* [PROMPT]:
Without including any picture, copy the entries that follow word for word.

§

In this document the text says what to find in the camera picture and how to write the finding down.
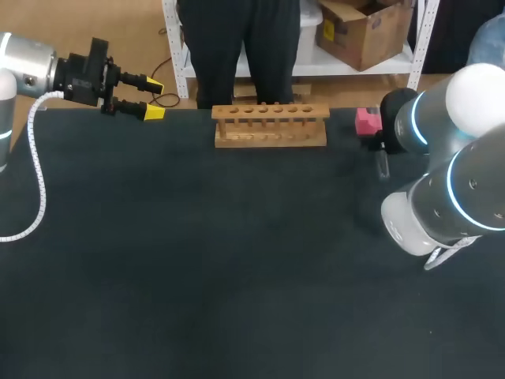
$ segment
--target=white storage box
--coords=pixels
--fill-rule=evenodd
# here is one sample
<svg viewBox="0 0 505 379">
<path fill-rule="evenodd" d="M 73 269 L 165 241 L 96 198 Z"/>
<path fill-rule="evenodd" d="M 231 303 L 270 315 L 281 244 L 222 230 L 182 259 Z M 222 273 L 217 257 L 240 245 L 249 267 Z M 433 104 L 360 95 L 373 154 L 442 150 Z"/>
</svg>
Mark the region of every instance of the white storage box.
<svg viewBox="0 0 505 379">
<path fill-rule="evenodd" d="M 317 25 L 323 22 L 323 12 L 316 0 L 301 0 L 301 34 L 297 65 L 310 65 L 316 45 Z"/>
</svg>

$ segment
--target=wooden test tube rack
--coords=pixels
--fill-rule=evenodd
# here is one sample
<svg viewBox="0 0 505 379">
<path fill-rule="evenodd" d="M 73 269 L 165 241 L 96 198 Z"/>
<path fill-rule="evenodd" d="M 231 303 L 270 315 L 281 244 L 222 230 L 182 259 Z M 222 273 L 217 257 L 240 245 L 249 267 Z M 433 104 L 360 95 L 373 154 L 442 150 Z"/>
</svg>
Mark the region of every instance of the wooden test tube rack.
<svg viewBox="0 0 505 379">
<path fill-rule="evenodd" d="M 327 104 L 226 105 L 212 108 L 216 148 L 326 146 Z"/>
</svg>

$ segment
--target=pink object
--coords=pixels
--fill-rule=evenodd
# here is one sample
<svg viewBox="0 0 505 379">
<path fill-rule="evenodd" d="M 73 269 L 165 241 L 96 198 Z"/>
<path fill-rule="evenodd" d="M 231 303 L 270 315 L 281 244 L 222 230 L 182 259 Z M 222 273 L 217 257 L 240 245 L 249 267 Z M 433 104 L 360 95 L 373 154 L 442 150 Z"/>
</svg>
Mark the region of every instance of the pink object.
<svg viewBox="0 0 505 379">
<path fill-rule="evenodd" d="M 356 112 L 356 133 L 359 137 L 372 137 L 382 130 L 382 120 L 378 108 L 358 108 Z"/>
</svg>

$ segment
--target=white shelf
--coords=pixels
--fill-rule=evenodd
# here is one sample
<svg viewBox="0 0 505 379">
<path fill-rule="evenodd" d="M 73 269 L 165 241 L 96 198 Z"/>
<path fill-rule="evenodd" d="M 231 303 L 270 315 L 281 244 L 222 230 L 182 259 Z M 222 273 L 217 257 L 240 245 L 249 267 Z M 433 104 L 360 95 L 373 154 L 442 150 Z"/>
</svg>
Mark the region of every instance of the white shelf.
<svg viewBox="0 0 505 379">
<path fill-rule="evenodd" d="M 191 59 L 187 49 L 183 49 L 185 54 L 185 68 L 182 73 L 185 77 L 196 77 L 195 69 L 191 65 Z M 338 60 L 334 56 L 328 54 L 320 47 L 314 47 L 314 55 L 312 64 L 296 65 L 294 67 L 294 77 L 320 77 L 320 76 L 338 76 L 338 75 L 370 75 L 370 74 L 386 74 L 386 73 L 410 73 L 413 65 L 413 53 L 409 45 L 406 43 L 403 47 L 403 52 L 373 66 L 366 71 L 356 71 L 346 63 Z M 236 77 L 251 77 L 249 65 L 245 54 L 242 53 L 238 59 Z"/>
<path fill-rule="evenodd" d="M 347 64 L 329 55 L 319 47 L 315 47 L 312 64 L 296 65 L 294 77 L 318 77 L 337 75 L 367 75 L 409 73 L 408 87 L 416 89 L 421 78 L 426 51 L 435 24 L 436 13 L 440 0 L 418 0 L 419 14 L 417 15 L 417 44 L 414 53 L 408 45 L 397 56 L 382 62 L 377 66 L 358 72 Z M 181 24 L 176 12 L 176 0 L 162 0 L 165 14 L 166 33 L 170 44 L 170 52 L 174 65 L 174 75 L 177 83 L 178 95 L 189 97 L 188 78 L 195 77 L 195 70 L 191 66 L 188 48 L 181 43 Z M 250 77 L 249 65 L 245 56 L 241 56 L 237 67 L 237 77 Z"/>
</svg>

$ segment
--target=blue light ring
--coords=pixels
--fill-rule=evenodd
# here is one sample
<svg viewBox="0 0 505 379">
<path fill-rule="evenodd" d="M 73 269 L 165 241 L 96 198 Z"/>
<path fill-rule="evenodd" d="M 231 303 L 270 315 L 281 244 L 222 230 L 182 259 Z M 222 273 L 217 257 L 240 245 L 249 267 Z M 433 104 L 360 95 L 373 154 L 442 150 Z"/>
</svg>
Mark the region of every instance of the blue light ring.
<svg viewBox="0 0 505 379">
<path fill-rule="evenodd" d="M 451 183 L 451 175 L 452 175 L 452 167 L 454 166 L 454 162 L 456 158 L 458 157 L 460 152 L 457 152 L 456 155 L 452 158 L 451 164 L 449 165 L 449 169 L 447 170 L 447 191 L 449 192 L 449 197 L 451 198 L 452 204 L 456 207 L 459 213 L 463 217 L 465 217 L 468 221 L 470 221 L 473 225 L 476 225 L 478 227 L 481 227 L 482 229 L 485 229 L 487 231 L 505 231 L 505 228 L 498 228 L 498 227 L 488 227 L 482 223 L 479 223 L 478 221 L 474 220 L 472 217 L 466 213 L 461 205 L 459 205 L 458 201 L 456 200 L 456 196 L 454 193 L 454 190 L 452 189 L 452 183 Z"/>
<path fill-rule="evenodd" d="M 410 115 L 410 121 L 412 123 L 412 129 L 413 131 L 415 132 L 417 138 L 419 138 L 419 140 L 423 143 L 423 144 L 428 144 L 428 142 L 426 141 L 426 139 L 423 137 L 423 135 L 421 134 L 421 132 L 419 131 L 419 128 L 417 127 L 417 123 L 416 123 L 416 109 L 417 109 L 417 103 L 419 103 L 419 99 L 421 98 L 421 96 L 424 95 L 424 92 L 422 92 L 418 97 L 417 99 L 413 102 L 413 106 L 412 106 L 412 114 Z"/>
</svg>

§

* [COMPLETED EXERCISE]:
In this document the text says what to find in the camera picture and how to write the finding down.
$ segment
--target=white storage box
--coords=pixels
--fill-rule=evenodd
# here is one sample
<svg viewBox="0 0 505 379">
<path fill-rule="evenodd" d="M 73 269 L 165 241 L 96 198 Z"/>
<path fill-rule="evenodd" d="M 231 303 L 270 315 L 281 244 L 222 230 L 182 259 Z M 222 273 L 217 257 L 240 245 L 249 267 Z M 433 104 L 360 95 L 373 154 L 442 150 Z"/>
</svg>
Mark the region of every instance of the white storage box.
<svg viewBox="0 0 505 379">
<path fill-rule="evenodd" d="M 317 25 L 323 22 L 323 12 L 316 0 L 301 0 L 301 34 L 297 65 L 310 65 L 316 45 Z"/>
</svg>

$ segment
--target=wooden test tube rack
--coords=pixels
--fill-rule=evenodd
# here is one sample
<svg viewBox="0 0 505 379">
<path fill-rule="evenodd" d="M 73 269 L 165 241 L 96 198 Z"/>
<path fill-rule="evenodd" d="M 231 303 L 270 315 L 281 244 L 222 230 L 182 259 Z M 222 273 L 217 257 L 240 245 L 249 267 Z M 433 104 L 360 95 L 373 154 L 442 150 Z"/>
</svg>
Mark the region of every instance of the wooden test tube rack.
<svg viewBox="0 0 505 379">
<path fill-rule="evenodd" d="M 327 104 L 226 105 L 212 108 L 216 148 L 326 146 Z"/>
</svg>

$ segment
--target=pink object
--coords=pixels
--fill-rule=evenodd
# here is one sample
<svg viewBox="0 0 505 379">
<path fill-rule="evenodd" d="M 73 269 L 165 241 L 96 198 Z"/>
<path fill-rule="evenodd" d="M 231 303 L 270 315 L 281 244 L 222 230 L 182 259 Z M 222 273 L 217 257 L 240 245 L 249 267 Z M 433 104 L 360 95 L 373 154 L 442 150 Z"/>
</svg>
Mark the region of every instance of the pink object.
<svg viewBox="0 0 505 379">
<path fill-rule="evenodd" d="M 356 112 L 356 133 L 359 137 L 372 137 L 382 130 L 382 120 L 378 108 L 358 108 Z"/>
</svg>

$ segment
--target=white shelf
--coords=pixels
--fill-rule=evenodd
# here is one sample
<svg viewBox="0 0 505 379">
<path fill-rule="evenodd" d="M 73 269 L 165 241 L 96 198 Z"/>
<path fill-rule="evenodd" d="M 231 303 L 270 315 L 281 244 L 222 230 L 182 259 Z M 222 273 L 217 257 L 240 245 L 249 267 Z M 433 104 L 360 95 L 373 154 L 442 150 Z"/>
</svg>
Mark the region of every instance of the white shelf.
<svg viewBox="0 0 505 379">
<path fill-rule="evenodd" d="M 191 59 L 187 49 L 183 49 L 185 54 L 185 68 L 182 73 L 185 77 L 196 77 L 195 69 L 191 65 Z M 338 60 L 334 56 L 328 54 L 320 47 L 314 47 L 314 55 L 312 64 L 296 65 L 294 67 L 294 77 L 320 77 L 320 76 L 338 76 L 338 75 L 370 75 L 370 74 L 386 74 L 386 73 L 410 73 L 413 65 L 413 53 L 409 45 L 406 43 L 403 47 L 403 52 L 373 66 L 366 71 L 356 71 L 346 63 Z M 236 77 L 251 77 L 249 65 L 245 54 L 242 53 L 238 59 Z"/>
<path fill-rule="evenodd" d="M 347 64 L 329 55 L 319 47 L 315 47 L 312 64 L 296 65 L 294 77 L 318 77 L 337 75 L 367 75 L 409 73 L 408 87 L 416 89 L 421 78 L 426 51 L 435 24 L 436 13 L 440 0 L 418 0 L 419 14 L 417 15 L 417 44 L 414 53 L 408 45 L 397 56 L 382 62 L 377 66 L 358 72 Z M 181 24 L 176 12 L 176 0 L 162 0 L 165 14 L 166 33 L 170 44 L 170 52 L 174 65 L 174 75 L 177 83 L 178 95 L 189 97 L 188 78 L 195 77 L 195 70 L 191 66 L 188 48 L 181 43 Z M 250 77 L 249 65 L 245 56 L 241 56 L 237 67 L 237 77 Z"/>
</svg>

$ segment
--target=blue light ring
--coords=pixels
--fill-rule=evenodd
# here is one sample
<svg viewBox="0 0 505 379">
<path fill-rule="evenodd" d="M 73 269 L 165 241 L 96 198 Z"/>
<path fill-rule="evenodd" d="M 231 303 L 270 315 L 281 244 L 222 230 L 182 259 Z M 222 273 L 217 257 L 240 245 L 249 267 Z M 433 104 L 360 95 L 373 154 L 442 150 Z"/>
</svg>
Mark the region of every instance of the blue light ring.
<svg viewBox="0 0 505 379">
<path fill-rule="evenodd" d="M 451 183 L 451 175 L 452 175 L 452 167 L 454 166 L 454 162 L 456 158 L 458 157 L 460 152 L 457 152 L 456 155 L 452 158 L 451 164 L 449 165 L 449 169 L 447 170 L 447 191 L 449 192 L 449 197 L 451 198 L 452 204 L 456 207 L 459 213 L 463 217 L 465 217 L 468 221 L 470 221 L 473 225 L 476 225 L 478 227 L 481 227 L 482 229 L 485 229 L 487 231 L 505 231 L 505 228 L 498 228 L 498 227 L 488 227 L 482 223 L 479 223 L 478 221 L 474 220 L 472 217 L 466 213 L 461 205 L 459 205 L 458 201 L 456 200 L 456 196 L 454 193 L 454 190 L 452 189 L 452 183 Z"/>
<path fill-rule="evenodd" d="M 410 115 L 410 121 L 412 123 L 412 129 L 413 131 L 415 132 L 417 138 L 419 138 L 419 140 L 423 143 L 423 144 L 428 144 L 428 142 L 426 141 L 426 139 L 423 137 L 423 135 L 421 134 L 421 132 L 419 131 L 419 128 L 417 127 L 417 123 L 416 123 L 416 109 L 417 109 L 417 103 L 419 103 L 419 99 L 421 98 L 421 96 L 424 95 L 424 92 L 422 92 L 418 97 L 417 99 L 413 102 L 413 106 L 412 106 L 412 114 Z"/>
</svg>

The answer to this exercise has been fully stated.